▽

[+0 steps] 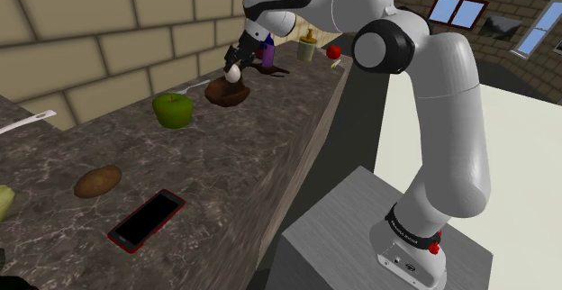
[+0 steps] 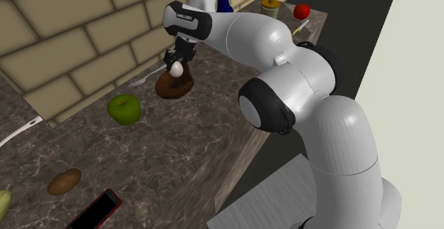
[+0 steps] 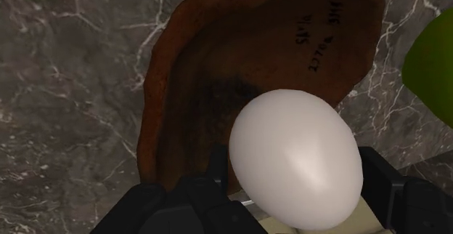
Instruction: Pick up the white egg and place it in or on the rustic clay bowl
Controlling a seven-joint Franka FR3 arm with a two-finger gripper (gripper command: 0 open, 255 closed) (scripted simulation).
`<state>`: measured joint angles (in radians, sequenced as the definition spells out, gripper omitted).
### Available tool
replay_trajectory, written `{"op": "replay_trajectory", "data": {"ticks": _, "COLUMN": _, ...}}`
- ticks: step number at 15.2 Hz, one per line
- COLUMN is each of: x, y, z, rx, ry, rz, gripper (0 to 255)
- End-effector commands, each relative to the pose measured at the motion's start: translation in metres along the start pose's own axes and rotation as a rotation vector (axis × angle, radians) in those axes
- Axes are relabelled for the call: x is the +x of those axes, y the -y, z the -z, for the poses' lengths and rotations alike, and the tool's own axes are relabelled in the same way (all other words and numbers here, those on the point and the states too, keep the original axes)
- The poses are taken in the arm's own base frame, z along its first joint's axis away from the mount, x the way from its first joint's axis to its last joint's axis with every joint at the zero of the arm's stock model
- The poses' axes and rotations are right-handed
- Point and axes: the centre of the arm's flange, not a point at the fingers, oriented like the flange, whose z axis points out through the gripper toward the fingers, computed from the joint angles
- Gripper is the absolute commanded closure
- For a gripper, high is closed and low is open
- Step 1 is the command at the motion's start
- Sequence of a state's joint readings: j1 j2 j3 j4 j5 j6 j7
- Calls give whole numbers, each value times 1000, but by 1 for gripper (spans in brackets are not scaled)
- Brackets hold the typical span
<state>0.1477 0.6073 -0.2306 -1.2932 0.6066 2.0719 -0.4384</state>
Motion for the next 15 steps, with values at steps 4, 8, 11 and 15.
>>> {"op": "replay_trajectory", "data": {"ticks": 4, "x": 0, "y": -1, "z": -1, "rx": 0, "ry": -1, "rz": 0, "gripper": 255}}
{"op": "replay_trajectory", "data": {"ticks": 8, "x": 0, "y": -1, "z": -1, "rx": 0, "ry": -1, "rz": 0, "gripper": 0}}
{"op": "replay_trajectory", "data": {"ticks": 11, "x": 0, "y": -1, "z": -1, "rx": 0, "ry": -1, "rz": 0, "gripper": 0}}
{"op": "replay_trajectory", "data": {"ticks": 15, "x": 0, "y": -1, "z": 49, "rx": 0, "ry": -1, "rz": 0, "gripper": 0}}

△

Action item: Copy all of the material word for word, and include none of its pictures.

Problem solution:
[+0 steps] 
[+0 steps] 
[+0 steps] 
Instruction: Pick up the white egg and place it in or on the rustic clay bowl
Controlling a seven-joint Franka FR3 arm with a two-finger gripper (gripper command: 0 open, 255 closed) (scripted simulation).
`<state>`: measured joint angles (in radians, sequenced as the definition spells out, gripper omitted).
### Available tool
replay_trajectory, written `{"op": "replay_trajectory", "data": {"ticks": _, "COLUMN": _, ...}}`
- ticks: step number at 15.2 Hz, one per line
- COLUMN is each of: x, y, z, rx, ry, rz, gripper (0 to 255)
- End-effector commands, each relative to the pose measured at the motion's start: translation in metres along the start pose's own axes and rotation as a rotation vector (axis × angle, radians) in those axes
- Axes are relabelled for the call: x is the +x of those axes, y the -y, z the -z, for the poses' lengths and rotations alike, and the tool's own axes are relabelled in the same way (all other words and numbers here, those on the point and the states too, keep the original axes)
- The poses are taken in the arm's own base frame, z along its first joint's axis away from the mount, x the way from its first joint's axis to its last joint's axis with every joint at the zero of the arm's stock model
- The poses' axes and rotations are right-handed
- Point and axes: the centre of the arm's flange, not a point at the fingers, oriented like the flange, whose z axis points out through the gripper toward the fingers, computed from the joint angles
- Gripper is the absolute commanded closure
- For a gripper, high is closed and low is open
- Step 1 is the command at the motion's start
- Sequence of a state's joint readings: j1 j2 j3 j4 j5 j6 j7
- Calls give whole numbers, each value times 1000, but by 1 for gripper (spans in brackets are not scaled)
- Brackets hold the typical span
<state>0.1477 0.6073 -0.2306 -1.2932 0.6066 2.0719 -0.4384</state>
Motion for the next 15 steps, with values at steps 4, 8, 11 and 15.
>>> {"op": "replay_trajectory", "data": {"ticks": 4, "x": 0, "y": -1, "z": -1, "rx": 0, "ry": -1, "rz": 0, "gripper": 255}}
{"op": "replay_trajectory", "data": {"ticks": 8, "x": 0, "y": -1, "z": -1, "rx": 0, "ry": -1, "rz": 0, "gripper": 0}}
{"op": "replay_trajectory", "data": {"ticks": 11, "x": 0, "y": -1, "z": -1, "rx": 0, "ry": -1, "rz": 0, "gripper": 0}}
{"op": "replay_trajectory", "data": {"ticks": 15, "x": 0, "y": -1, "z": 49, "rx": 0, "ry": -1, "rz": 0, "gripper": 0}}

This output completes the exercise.